Ainsi, Clint aime tendrement les armes à feu et a même déclaré à leur sujet :
« J’ai une politique de contrôle des armes très stricte : s’il y a un flingue quelque part, je veux en avoir le contrôle. »
(« I have a very strict gun control policy: if there’s a gun around, I want to be in control of it. »)
Mais Clint peut aussi déclarer des choses comme :
« Ce que je crois vraiment c’est : passons un peu plus de temps à laisser les gens tranquilles. Toutes ces personnes qui font toute une histoire du mariage gay ? Je n’ai rien à foutre de qui veut se marier avec qui ! Pourquoi diable ? Nous faisons tout une pendule de sujets dont nous ne devrions pas nous inquiéter. »

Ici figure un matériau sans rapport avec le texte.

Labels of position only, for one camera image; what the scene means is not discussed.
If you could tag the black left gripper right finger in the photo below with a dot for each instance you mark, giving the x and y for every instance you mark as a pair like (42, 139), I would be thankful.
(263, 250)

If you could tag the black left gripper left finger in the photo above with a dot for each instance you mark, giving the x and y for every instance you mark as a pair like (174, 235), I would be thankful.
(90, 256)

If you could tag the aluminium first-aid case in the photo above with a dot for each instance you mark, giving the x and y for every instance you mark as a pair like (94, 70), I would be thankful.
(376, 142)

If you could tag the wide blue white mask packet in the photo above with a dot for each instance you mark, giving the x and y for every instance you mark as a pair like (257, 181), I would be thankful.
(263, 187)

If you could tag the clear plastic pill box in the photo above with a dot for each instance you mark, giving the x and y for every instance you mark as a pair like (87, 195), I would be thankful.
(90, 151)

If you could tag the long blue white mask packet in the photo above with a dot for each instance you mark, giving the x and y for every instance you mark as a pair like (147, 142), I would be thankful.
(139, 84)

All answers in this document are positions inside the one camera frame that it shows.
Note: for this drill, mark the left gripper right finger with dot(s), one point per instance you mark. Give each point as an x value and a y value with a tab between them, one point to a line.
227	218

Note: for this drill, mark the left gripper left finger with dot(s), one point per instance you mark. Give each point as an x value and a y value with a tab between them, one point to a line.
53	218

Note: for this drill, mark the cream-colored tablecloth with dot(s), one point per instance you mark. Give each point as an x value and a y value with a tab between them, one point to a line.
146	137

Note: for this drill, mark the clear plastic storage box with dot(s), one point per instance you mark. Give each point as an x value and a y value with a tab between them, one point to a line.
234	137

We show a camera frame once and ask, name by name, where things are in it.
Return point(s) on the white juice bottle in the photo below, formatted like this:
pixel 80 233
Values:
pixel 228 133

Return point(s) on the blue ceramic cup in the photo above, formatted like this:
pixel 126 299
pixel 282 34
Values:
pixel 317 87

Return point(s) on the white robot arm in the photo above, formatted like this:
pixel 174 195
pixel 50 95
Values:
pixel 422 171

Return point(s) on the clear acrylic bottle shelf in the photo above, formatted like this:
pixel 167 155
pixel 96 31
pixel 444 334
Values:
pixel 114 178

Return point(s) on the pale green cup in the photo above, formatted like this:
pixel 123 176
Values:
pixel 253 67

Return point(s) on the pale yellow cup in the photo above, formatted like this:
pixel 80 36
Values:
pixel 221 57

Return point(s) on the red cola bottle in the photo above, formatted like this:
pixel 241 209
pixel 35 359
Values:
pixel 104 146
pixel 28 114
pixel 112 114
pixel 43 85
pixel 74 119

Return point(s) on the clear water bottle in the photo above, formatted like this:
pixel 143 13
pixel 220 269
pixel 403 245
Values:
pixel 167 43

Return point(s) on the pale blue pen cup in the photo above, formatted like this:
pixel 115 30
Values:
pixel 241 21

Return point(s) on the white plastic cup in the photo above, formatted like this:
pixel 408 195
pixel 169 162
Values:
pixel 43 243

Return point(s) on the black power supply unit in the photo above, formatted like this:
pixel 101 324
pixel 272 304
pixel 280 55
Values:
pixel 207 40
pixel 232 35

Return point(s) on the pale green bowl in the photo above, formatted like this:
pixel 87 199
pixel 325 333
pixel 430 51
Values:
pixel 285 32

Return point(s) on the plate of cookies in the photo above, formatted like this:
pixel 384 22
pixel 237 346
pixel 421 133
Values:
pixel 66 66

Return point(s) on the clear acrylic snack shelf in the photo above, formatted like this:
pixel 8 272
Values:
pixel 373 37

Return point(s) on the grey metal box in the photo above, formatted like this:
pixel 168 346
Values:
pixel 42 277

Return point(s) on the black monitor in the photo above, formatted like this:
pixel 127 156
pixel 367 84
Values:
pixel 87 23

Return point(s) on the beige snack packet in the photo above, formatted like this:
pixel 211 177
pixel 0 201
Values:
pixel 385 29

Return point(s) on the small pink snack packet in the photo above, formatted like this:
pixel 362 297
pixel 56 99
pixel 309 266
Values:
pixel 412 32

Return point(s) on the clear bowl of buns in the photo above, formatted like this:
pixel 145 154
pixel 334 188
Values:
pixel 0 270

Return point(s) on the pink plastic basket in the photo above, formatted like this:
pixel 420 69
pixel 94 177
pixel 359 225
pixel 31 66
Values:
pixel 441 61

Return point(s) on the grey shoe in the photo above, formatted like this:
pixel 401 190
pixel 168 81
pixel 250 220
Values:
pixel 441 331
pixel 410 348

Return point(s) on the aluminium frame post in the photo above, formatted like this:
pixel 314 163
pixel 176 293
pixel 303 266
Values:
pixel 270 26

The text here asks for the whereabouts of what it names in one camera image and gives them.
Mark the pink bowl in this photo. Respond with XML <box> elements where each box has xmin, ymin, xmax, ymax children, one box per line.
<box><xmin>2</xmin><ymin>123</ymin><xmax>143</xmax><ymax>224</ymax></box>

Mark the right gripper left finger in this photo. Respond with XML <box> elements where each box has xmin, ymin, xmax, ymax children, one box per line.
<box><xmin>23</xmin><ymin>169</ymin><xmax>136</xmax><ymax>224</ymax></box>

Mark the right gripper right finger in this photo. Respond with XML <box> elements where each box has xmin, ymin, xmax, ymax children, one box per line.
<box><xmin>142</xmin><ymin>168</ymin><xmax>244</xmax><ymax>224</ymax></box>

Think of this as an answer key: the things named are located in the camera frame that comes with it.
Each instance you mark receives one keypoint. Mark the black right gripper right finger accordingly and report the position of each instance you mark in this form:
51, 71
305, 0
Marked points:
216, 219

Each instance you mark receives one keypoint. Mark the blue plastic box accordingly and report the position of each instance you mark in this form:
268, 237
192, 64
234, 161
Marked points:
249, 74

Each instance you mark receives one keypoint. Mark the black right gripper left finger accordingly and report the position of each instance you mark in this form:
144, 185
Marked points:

(« …what I really believe is: Let’s spend a little more time leaving everybody alone. These people who are making a big deal out of gay marriage? I don’t give a fuck about who wants to get married to anybody else! Why not?! We’re making a big deal out of things we shouldn’t be making a deal out of. »)
Dans une interview au L.A. Times, il déclare aussi des choses que bien des altermondialistes un peu perdus dans leur tête auraient pu déclarer sans frémir :
«Je suis toujours très libéral quand vient le moment de laisser les gens penser par eux mêmes. Mais je suis intraitable à propos de la réduction du déficit. J’étais contre l’intervention gouvernementale pour relancer l’économie. On ne devrait pas sauver les banques et les constructeurs d’automobiles. Si un dirigeant ne sait pas comment rendre sa compagnie rentable, et bien il ne devrait pas diriger.»
Soyons clairs : les positions de Eastwood font de ce type un conservateur libéral, c’est-à-dire quelqu’un qui s’inscrit très très mal dans les canons de pensée franco-français tous lourdement mâtinés de socialisme et de sociale-démocratie gluante. Un type qui, comme lui, réclame moins d’Etat et qui recherche avant tout la liberté et la responsabilité attachée, un type qui veut à la fois laisser les gens s’occuper de leurs affaires et, d’un autre côté, arrive à produire des films intelligents et qui parviennent même à désincarcérer le critique français moyen de son dogmatisme habituel, c’est l’erreur de traitement assuré, c’est le plantage partiel ou total, l’écueil de trop dans une carrière tranquille de scribouillard sans envergure.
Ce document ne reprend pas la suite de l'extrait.